▶ **AIM OF THE TASK**:
There is material below. Print exactly the lines starting at the line with "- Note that" and ending at the line with "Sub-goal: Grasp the", ends included, and no others.

▶ **DATASET RECORDS**:
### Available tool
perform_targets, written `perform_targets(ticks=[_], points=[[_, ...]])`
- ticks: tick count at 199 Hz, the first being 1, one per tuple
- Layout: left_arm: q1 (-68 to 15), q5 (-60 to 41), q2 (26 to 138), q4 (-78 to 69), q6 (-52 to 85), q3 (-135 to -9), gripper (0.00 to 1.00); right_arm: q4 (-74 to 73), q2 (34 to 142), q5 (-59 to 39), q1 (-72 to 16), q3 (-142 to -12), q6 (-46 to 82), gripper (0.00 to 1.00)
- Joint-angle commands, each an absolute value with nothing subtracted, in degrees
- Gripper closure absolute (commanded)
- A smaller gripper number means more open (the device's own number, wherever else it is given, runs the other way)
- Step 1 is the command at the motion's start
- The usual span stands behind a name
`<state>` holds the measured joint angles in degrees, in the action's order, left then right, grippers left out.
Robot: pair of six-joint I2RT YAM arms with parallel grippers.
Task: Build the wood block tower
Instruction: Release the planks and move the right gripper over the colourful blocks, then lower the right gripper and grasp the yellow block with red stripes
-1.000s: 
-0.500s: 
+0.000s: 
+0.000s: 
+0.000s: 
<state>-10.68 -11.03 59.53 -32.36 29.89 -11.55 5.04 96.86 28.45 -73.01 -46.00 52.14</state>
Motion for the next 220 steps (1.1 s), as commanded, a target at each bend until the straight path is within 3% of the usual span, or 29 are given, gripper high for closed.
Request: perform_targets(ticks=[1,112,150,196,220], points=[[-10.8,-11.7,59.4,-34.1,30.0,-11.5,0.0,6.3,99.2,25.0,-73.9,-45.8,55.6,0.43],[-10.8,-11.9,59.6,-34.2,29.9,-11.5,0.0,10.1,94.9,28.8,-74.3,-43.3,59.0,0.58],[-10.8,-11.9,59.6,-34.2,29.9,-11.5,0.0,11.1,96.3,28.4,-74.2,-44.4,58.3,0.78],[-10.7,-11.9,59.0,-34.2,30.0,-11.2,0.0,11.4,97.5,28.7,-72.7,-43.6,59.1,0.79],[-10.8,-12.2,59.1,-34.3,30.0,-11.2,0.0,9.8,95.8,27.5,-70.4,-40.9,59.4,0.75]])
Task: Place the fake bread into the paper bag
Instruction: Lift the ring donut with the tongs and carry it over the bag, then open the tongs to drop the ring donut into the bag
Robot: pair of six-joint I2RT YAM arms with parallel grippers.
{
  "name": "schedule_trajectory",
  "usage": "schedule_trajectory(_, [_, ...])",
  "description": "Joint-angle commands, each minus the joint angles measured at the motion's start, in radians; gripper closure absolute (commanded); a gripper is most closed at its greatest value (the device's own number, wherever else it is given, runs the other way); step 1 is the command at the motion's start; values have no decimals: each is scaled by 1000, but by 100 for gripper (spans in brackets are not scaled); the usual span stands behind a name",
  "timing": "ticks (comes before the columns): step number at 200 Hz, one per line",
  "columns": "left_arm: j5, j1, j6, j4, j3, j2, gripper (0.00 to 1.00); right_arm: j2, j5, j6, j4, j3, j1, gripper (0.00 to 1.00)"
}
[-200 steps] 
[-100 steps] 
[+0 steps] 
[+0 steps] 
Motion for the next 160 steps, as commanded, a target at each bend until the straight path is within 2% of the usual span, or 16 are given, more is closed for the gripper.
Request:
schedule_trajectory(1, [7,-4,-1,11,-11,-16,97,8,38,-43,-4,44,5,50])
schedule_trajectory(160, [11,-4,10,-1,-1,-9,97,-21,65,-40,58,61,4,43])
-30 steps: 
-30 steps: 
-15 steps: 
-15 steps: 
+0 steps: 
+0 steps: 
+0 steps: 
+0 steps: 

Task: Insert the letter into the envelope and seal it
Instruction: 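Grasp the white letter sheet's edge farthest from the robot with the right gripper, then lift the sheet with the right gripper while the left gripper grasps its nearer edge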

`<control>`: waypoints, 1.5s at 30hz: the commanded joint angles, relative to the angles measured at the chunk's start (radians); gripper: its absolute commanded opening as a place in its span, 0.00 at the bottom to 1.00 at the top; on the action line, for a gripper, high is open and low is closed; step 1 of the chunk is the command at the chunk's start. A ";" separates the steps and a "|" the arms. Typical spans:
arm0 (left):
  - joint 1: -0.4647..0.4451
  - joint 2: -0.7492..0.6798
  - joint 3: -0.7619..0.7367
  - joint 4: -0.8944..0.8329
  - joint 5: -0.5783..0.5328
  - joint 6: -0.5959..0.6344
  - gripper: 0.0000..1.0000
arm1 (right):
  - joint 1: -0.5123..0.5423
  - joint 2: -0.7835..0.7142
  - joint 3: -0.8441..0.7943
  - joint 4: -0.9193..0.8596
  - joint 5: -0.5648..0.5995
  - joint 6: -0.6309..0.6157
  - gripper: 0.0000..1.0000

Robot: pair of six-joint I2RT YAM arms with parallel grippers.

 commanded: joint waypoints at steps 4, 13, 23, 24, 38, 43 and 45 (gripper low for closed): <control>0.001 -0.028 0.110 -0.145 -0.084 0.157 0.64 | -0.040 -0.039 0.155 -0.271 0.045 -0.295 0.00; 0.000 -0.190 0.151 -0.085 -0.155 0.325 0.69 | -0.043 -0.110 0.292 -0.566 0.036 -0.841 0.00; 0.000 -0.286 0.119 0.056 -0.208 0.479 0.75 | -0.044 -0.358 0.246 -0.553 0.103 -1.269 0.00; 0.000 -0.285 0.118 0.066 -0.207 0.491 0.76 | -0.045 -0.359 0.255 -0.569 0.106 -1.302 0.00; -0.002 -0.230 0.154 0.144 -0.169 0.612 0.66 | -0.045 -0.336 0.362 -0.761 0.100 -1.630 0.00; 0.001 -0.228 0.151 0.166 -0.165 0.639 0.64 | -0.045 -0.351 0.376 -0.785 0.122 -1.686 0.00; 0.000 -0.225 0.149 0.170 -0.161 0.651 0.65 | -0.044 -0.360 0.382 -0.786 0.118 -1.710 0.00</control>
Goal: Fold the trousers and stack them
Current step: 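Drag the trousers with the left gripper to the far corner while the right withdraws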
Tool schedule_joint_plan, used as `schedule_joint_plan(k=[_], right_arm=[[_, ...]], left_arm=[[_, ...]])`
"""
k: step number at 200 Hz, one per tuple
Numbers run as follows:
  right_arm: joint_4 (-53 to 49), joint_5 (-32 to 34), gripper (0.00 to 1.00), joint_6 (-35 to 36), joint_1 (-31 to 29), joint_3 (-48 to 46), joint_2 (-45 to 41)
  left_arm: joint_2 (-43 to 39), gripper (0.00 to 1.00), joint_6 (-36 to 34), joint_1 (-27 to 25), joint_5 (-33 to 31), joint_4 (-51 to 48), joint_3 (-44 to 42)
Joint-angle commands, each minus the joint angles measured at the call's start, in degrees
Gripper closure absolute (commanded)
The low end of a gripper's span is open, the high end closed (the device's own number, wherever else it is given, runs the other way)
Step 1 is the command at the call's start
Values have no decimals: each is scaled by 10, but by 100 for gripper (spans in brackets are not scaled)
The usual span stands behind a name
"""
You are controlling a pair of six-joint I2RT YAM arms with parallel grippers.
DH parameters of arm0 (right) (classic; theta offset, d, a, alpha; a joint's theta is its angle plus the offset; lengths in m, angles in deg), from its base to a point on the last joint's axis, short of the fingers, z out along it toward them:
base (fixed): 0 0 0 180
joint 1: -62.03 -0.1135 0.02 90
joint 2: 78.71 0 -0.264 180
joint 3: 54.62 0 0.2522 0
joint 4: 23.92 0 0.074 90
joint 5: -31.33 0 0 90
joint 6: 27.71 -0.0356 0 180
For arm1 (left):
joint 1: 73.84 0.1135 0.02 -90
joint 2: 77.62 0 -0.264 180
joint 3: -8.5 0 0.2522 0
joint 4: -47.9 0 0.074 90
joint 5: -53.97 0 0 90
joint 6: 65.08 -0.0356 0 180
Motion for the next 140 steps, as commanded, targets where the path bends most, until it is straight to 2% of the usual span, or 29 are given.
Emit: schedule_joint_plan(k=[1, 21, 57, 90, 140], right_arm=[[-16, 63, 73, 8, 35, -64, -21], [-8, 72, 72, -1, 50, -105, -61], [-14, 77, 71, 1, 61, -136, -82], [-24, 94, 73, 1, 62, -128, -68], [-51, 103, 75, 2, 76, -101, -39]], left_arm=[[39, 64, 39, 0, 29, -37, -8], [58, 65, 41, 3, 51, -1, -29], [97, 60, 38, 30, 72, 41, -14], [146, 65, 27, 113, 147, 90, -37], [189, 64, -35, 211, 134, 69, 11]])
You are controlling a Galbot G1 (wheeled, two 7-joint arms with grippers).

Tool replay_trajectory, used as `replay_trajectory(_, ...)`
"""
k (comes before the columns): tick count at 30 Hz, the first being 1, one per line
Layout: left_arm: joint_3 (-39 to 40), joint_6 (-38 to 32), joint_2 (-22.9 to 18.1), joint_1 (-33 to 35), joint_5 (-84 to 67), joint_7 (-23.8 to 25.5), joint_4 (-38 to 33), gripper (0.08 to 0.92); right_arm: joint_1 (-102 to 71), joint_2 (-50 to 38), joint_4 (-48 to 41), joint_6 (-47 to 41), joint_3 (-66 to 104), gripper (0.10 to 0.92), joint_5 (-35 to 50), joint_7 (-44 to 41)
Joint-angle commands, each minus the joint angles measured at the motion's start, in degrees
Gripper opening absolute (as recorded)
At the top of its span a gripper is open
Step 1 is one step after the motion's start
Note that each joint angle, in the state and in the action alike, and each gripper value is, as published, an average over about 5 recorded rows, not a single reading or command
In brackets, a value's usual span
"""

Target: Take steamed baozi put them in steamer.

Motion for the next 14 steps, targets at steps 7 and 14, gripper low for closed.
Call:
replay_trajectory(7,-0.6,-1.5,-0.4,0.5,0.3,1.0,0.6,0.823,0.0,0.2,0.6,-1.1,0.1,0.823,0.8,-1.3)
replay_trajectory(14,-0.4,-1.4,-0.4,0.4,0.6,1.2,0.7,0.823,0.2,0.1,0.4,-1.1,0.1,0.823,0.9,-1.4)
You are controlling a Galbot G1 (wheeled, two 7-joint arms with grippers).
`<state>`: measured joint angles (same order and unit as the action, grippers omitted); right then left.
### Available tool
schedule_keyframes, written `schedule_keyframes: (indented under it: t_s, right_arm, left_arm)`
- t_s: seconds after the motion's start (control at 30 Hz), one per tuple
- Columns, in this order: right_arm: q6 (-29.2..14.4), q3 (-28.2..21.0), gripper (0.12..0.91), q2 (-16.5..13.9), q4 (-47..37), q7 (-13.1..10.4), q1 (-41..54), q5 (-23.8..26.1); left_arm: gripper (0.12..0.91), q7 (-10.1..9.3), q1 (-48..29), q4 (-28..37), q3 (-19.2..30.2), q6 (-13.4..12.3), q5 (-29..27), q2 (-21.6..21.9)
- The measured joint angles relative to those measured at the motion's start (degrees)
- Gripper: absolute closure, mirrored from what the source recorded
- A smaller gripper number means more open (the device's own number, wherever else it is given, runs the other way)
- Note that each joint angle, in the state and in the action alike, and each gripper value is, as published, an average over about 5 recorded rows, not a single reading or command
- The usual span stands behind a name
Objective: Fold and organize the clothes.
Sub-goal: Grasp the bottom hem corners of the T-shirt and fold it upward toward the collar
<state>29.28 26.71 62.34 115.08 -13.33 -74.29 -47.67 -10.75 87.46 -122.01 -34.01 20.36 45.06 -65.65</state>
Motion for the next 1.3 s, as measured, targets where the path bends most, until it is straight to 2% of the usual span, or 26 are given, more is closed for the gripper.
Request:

▶ **RESULT OF THE TASK**:
- Note that each joint angle, in the state and in the action alike, and each gripper value is, as published, an average over about 5 recorded rows, not a single reading or command
- The usual span stands behind a name
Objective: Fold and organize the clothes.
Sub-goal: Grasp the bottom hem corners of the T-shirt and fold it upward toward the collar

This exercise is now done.